Directions:
Retype the entries word for word, leaving nothing out.

━━━━━ Information

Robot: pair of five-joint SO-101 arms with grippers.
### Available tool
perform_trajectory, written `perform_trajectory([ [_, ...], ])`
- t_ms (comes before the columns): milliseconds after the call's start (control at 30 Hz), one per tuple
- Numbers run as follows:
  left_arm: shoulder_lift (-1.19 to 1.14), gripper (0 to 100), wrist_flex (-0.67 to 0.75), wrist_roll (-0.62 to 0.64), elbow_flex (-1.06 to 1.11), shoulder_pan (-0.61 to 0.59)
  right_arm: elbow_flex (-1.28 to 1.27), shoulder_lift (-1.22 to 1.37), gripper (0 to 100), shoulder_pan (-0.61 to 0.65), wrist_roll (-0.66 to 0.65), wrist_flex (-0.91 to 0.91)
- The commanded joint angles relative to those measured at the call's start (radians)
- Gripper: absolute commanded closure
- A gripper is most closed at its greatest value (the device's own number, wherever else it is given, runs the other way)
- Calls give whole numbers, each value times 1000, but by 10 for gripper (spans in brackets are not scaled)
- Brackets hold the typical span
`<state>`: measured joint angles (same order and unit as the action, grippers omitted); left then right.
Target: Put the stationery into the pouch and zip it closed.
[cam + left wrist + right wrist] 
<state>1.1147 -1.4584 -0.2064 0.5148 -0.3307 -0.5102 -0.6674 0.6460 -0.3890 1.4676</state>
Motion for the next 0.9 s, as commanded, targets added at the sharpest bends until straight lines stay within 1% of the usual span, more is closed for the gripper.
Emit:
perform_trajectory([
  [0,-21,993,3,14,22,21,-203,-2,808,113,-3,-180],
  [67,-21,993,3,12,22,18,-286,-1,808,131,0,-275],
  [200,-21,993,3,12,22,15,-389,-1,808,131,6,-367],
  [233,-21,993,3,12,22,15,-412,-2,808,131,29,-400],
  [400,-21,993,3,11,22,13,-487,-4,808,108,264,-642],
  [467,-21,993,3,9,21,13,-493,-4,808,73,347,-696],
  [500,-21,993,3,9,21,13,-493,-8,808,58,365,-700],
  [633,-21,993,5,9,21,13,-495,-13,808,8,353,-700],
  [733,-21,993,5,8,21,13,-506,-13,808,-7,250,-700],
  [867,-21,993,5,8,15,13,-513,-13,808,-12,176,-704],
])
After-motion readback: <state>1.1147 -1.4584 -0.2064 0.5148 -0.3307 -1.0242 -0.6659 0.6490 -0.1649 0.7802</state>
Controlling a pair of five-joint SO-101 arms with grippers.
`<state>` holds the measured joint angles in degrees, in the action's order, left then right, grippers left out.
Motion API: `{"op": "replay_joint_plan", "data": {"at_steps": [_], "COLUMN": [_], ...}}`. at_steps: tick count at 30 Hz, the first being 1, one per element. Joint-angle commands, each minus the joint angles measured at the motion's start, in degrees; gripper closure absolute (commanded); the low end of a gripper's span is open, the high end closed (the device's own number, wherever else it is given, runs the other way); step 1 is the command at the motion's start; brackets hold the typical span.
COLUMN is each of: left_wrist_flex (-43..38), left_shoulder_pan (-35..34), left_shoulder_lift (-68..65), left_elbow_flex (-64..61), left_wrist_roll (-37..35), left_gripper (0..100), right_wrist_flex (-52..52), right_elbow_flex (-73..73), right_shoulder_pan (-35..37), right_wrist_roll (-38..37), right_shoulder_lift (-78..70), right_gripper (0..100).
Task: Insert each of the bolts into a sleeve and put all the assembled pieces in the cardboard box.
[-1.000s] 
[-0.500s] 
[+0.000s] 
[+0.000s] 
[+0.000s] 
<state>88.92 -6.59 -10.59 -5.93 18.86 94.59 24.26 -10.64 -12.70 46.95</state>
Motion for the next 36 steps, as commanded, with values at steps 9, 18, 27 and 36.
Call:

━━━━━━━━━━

Task response:
Robot: pair of five-joint SO-101 arms with grippers.
### Available tool
perform_trajectory, written `perform_trajectory([ [_, ...], ])`
- t_ms (comes before the columns): milliseconds after the call's start (control at 30 Hz), one per tuple
- Numbers run as follows:
  left_arm: shoulder_lift (-1.19 to 1.14), gripper (0 to 100), wrist_flex (-0.67 to 0.75), wrist_roll (-0.62 to 0.64), elbow_flex (-1.06 to 1.11), shoulder_pan (-0.61 to 0.59)
  right_arm: elbow_flex (-1.28 to 1.27), shoulder_lift (-1.22 to 1.37), gripper (0 to 100), shoulder_pan (-0.61 to 0.65), wrist_roll (-0.66 to 0.65), wrist_flex (-0.91 to 0.91)
- The commanded joint angles relative to those measured at the call's start (radians)
- Gripper: absolute commanded closure
- A gripper is most closed at its greatest value (the device's own number, wherever else it is given, runs the other way)
- Calls give whole numbers, each value times 1000, but by 10 for gripper (spans in brackets are not scaled)
- Brackets hold the typical span
`<state>`: measured joint angles (same order and unit as the action, grippers omitted); left then right.
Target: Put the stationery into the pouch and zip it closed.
[cam + left wrist + right wrist] 
<state>1.1147 -1.4584 -0.2064 0.5148 -0.3307 -0.5102 -0.6674 0.6460 -0.3890 1.4676</state>
Motion for the next 0.9 s, as commanded, targets added at the sharpest bends until straight lines stay within 1% of the usual span, more is closed for the gripper.
Emit:
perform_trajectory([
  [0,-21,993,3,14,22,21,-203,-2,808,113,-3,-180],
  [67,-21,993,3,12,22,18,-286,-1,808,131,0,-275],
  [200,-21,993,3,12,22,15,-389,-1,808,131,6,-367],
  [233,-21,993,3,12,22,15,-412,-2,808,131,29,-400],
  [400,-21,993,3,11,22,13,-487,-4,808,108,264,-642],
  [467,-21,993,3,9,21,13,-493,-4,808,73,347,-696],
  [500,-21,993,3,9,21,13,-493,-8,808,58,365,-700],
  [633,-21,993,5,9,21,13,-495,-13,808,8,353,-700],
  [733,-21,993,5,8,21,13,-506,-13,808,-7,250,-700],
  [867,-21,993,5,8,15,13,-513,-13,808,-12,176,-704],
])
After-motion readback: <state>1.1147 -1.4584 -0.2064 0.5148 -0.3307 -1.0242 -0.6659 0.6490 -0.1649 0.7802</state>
Controlling a pair of five-joint SO-101 arms with grippers.
`<state>` holds the measured joint angles in degrees, in the action's order, left then right, grippers left out.
Motion API: `{"op": "replay_joint_plan", "data": {"at_steps": [_], "COLUMN": [_], ...}}`. at_steps: tick count at 30 Hz, the first being 1, one per element. Joint-angle commands, each minus the joint angles measured at the motion's start, in degrees; gripper closure absolute (commanded); the low end of a gripper's span is open, the high end closed (the device's own number, wherever else it is given, runs the other way); step 1 is the command at the motion's start; brackets hold the typical span.
COLUMN is each of: left_wrist_flex (-43..38), left_shoulder_pan (-35..34), left_shoulder_lift (-68..65), left_elbow_flex (-64..61), left_wrist_roll (-37..35), left_gripper (0..100), right_wrist_flex (-52..52), right_elbow_flex (-73..73), right_shoulder_pan (-35..37), right_wrist_roll (-38..37), right_shoulder_lift (-78..70), right_gripper (0..100).
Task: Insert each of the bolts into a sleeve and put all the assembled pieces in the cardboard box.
[-1.000s] 
[-0.500s] 
[+0.000s] 
[+0.000s] 
[+0.000s] 
<state>88.92 -6.59 -10.59 -5.93 18.86 94.59 24.26 -10.64 -12.70 46.95</state>
Motion for the next 36 steps, as commanded, with values at steps 9, 18, 27 and 36.
Call:

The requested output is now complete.